O Projeto de Lei nº 368/15, de autoria do vereador Leo Prates (DEM), caso aprovado, permitiria que os profissionais utilizassem no dia a dia armas como spray de pimenta, cacetetes e pistola eletrochoque. A categoria passou a pressionar o poder municipal depois que dois agentes do órgão foram agredidos recentemente durante operações. Um deles foi agredido com pontapés e socos em um estacionamento de um supermercado, no Iguatemi, e um outro teve o corpo coberto por tinta após multar uma condutora no bairro de Nazaré. Em 4 meses, segundo o sindicato da categoria, 15 agentes foram agredidos nas ruas.

Para o presidente da Associação dos Servidores Transporte e Trânsito do Município (Astram), André Camilo, a aprovação do projeto de lei faria com que a violência contra os agentes diminuíssem. Em Brasília e Boa Vista, duas capitais onde a medida já funciona, ainda de acordo com o presidente, o número de agressões contra os profissionais diminuiu cerca de 90%.
"O projeto, se aprovado, vai inibir a ação de futuros agressores. Armas como o gás de pimenta e eletrochoque já são utilizadas nessas capitais e, por lá, houve uma redução no número de agressões. Não temos nenhum treinamento de defesa pessoal, cursos de relações interpressoais e acompanhamento psicológico", afirma o presidente da Astram.
Além da aprovação do projeto de lei, a categoria pede um treinamento para o uso da armas. Caso o projeto seja aprovado hoje, dos 917 agentes do órgão, apenas 20 estão capacitados para sair às ruas armas, como explica Camilo.
"Em 2015 foi oferecido um curso para esses profissionais. Queremos além dessa nova capacitação, campanhas para que a população se conscientizem em relação ao nosso papel, que não é de apenas meros multadores, mas de orientadores de trânsito", completa o presidente. 
Caso não seja aprovado, a associação sugere que haja um reforço nas operações e que os agentes passem a trabalhar na companhia de mais colegas e não sozinhos, como costuma acontecer.
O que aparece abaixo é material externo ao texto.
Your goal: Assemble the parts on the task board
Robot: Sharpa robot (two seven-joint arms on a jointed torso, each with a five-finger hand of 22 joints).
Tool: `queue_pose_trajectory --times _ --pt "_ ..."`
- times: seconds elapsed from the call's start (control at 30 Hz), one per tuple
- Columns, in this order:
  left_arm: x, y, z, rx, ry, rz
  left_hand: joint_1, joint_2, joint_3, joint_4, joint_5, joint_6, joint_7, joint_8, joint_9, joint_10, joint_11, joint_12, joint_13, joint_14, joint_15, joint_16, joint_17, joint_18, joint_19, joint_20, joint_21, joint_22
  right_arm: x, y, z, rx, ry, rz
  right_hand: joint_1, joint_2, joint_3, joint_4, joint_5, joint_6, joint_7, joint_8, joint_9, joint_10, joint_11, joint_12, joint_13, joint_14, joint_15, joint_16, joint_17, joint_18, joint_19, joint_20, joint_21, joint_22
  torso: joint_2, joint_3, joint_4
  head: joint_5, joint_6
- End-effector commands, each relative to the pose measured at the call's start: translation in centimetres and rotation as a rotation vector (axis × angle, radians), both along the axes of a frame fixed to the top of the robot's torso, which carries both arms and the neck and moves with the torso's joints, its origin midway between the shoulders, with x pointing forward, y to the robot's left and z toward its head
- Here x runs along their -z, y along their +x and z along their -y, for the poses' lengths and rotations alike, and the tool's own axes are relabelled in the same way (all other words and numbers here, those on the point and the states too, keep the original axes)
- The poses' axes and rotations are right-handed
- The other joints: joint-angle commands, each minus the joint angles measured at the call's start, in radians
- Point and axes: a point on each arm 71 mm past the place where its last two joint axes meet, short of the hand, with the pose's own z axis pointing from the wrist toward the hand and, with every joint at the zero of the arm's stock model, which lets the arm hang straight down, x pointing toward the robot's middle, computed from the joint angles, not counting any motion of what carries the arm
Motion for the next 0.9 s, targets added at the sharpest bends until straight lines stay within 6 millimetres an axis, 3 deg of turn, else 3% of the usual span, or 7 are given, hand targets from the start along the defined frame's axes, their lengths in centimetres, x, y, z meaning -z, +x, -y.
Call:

Procurada, a Transalvador não se pronunciou até a publicação desta reportagem. 
Temer vetou armas
Em 27 de setembro de 2017, o Plenário do Senado aprovou que os agentes de trânsito de todo o país trabalhassem armados. O projeto de lei PLC 152/2015 permite o porte de arma de fogo em serviço por agentes da autoridade de trânsito da União, dos estados, do Distrito Federal e dos municípios que não sejam policiais, além dos guardas municipais. 
O projeto seguiu para sanção presidencial mas foi vetado pelo presidente Michel Temer - que vetou na íntegra o projeto de lei que permitiria o porte de arma de fogo em serviço por agentes da autoridade de trânsito da União, dos estados, do Distrito Federal e dos municípios que não sejam policiais.
De autoria do ex-deputado federal Tadeu Filippelli (PMDB-DF), o projeto vetado altera o Estatuto do Desarmamento (Lei 10.826/2003). A proposta estabelece algumas exigências para a concessão de porte de arma de fogo aos agentes de trânsito. Uma delas é a comprovação de capacidade técnica e aptidão psicológica para o uso da arma. Outra é condicionar a autorização para o porte não só ao interesse do ente federativo ao qual o agente está vinculado, mas também à exigência de sua formação prévia em centros de treinamento policial.
Temer consultou o Ministério da Justiça e Segurança Pública e a Casa Civil da Presidência da República, que se manifestaram pelo veto porque o texto entra em conflito com os objetivos e sistemática do próprio Estatuto do Desarmamento, que tem por função restringir o porte de arma de fogo. Ele acrescentou que “os órgãos e entidades de trânsito não se enquadram na definição constitucional de força policial stricto sensu”, já que têm como atividade “a educação, engenharia e fiscalização de trânsito”. Finalmente, ele concluiu que “no caso de risco específico à ordem pública e à incolumidade das pessoas, as atividades de segurança viária devem ser exercidas com auxílio dos órgãos de segurança pública competentes pelo policiamento ostensivo de trânsito.”